§ WHAT YOU WILL DO: Images within the entries are to be omitted; the remainder must be reproduced exactly.

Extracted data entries
..........

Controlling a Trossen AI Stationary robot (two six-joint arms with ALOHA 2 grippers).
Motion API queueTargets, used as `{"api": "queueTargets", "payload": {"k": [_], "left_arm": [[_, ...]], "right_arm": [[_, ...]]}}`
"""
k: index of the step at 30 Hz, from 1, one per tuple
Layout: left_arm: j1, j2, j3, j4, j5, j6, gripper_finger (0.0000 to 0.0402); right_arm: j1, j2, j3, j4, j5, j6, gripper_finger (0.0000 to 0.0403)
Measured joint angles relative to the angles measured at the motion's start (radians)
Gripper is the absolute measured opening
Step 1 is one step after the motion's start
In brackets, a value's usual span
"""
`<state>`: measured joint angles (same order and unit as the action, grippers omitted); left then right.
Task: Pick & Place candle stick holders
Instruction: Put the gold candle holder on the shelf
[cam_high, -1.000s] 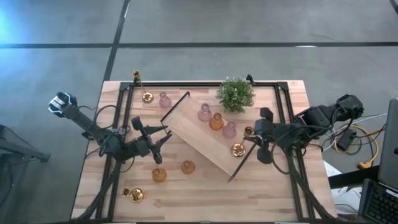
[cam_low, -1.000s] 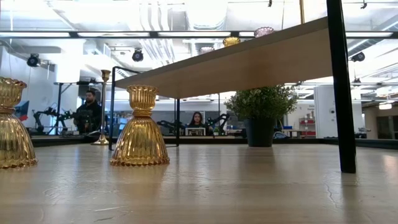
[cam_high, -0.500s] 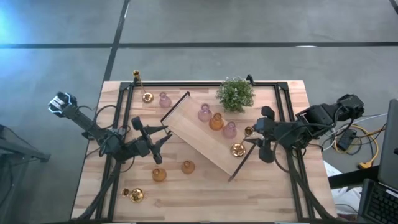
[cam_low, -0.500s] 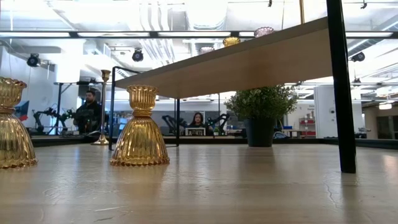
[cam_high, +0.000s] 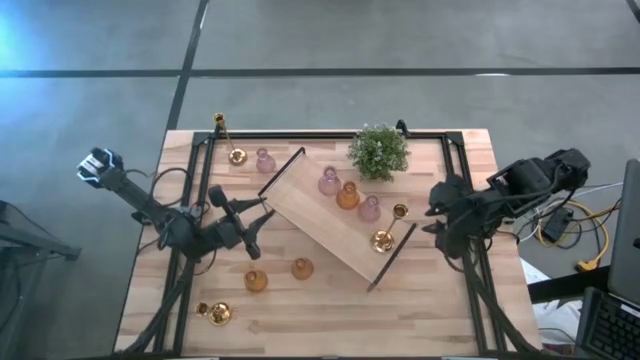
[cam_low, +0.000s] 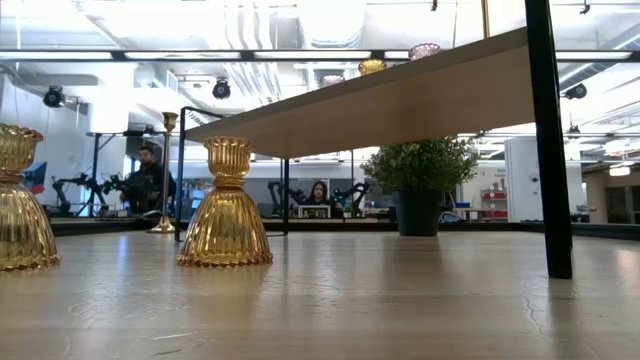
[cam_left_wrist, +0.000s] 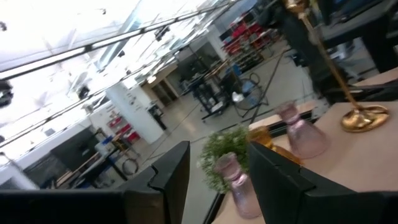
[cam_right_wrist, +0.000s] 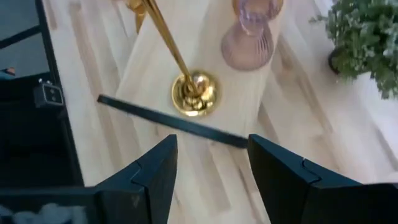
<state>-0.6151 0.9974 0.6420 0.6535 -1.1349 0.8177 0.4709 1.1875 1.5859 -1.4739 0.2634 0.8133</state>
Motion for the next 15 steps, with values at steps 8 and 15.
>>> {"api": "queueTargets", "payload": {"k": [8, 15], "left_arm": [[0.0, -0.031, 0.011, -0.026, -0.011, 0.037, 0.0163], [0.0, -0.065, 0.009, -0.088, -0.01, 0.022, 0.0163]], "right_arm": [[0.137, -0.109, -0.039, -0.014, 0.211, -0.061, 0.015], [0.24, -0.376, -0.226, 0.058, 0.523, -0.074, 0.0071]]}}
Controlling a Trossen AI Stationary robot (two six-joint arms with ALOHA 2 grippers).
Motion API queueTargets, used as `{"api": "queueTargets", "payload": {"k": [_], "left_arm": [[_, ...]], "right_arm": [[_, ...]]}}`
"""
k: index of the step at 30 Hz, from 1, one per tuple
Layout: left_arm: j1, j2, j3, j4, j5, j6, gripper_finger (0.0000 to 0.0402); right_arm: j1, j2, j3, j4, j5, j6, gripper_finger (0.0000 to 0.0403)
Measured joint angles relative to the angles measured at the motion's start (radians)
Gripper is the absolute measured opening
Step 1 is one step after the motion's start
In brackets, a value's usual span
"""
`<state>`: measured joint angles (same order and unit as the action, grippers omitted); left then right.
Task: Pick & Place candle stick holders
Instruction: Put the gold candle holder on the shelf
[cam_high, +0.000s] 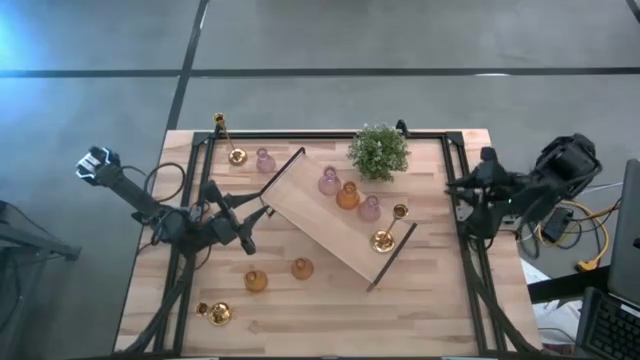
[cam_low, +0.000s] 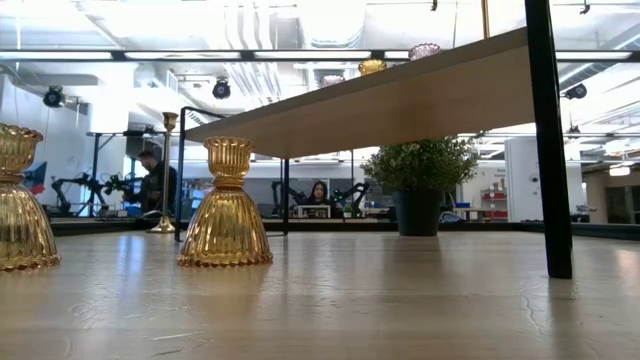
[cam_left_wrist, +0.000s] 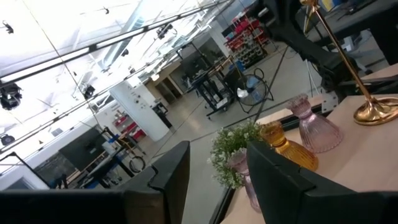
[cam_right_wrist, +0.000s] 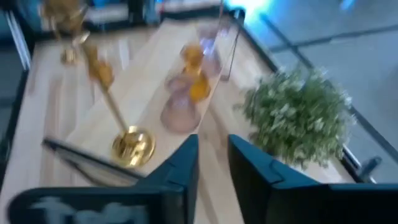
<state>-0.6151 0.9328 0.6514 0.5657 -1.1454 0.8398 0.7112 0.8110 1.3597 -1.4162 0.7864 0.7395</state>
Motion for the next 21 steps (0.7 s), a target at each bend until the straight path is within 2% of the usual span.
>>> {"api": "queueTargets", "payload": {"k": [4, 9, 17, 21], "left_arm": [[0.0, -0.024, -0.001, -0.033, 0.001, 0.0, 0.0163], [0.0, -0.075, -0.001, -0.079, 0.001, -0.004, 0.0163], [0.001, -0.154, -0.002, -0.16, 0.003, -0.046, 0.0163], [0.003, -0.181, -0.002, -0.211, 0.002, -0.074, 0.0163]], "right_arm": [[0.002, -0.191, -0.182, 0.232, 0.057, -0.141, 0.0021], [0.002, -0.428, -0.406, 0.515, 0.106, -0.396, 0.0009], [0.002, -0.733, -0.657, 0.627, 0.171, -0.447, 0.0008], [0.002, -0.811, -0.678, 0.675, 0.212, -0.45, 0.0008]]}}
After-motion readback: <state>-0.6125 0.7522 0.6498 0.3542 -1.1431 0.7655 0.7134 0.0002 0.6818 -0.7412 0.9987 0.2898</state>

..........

§ YOUR SOLUTION:
Controlling a Trossen AI Stationary robot (two six-joint arms with ALOHA 2 grippers).
Motion API queueTargets, used as `{"api": "queueTargets", "payload": {"k": [_], "left_arm": [[_, ...]], "right_arm": [[_, ...]]}}`
"""
k: index of the step at 30 Hz, from 1, one per tuple
Layout: left_arm: j1, j2, j3, j4, j5, j6, gripper_finger (0.0000 to 0.0402); right_arm: j1, j2, j3, j4, j5, j6, gripper_finger (0.0000 to 0.0403)
Measured joint angles relative to the angles measured at the motion's start (radians)
Gripper is the absolute measured opening
Step 1 is one step after the motion's start
In brackets, a value's usual span
"""
`<state>`: measured joint angles (same order and unit as the action, grippers omitted); left then right.
Task: Pick & Place candle stick holders
Instruction: Put the gold candle holder on the shelf
[cam_high, -1.000s] 
[cam_low, -1.000s] 
[cam_high, -0.500s] 
[cam_low, -0.500s] 
[cam_high, +0.000s] 
[cam_low, +0.000s] 
[cam_left_wrist, +0.000s] 
[cam_right_wrist, +0.000s] 
<state>-0.6151 0.9974 0.6420 0.6535 -1.1349 0.8177 0.4709 1.1875 1.5859 -1.4739 0.2634 0.8133</state>
Motion for the next 15 steps, with values at steps 8 and 15.
>>> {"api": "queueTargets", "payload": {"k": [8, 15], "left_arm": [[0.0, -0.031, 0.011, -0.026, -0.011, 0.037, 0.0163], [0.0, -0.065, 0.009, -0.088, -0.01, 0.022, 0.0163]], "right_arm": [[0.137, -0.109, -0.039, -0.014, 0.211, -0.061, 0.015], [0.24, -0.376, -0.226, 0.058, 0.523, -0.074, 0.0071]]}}
Controlling a Trossen AI Stationary robot (two six-joint arms with ALOHA 2 grippers).
Motion API queueTargets, used as `{"api": "queueTargets", "payload": {"k": [_], "left_arm": [[_, ...]], "right_arm": [[_, ...]]}}`
"""
k: index of the step at 30 Hz, from 1, one per tuple
Layout: left_arm: j1, j2, j3, j4, j5, j6, gripper_finger (0.0000 to 0.0402); right_arm: j1, j2, j3, j4, j5, j6, gripper_finger (0.0000 to 0.0403)
Measured joint angles relative to the angles measured at the motion's start (radians)
Gripper is the absolute measured opening
Step 1 is one step after the motion's start
In brackets, a value's usual span
"""
`<state>`: measured joint angles (same order and unit as the action, grippers omitted); left then right.
Task: Pick & Place candle stick holders
Instruction: Put the gold candle holder on the shelf
[cam_high, +0.000s] 
[cam_low, +0.000s] 
[cam_left_wrist, +0.000s] 
[cam_right_wrist, +0.000s] 
<state>-0.6151 0.9328 0.6514 0.5657 -1.1454 0.8398 0.7112 0.8110 1.3597 -1.4162 0.7864 0.7395</state>
Motion for the next 21 steps (0.7 s), a target at each bend until the straight path is within 2% of the usual span.
>>> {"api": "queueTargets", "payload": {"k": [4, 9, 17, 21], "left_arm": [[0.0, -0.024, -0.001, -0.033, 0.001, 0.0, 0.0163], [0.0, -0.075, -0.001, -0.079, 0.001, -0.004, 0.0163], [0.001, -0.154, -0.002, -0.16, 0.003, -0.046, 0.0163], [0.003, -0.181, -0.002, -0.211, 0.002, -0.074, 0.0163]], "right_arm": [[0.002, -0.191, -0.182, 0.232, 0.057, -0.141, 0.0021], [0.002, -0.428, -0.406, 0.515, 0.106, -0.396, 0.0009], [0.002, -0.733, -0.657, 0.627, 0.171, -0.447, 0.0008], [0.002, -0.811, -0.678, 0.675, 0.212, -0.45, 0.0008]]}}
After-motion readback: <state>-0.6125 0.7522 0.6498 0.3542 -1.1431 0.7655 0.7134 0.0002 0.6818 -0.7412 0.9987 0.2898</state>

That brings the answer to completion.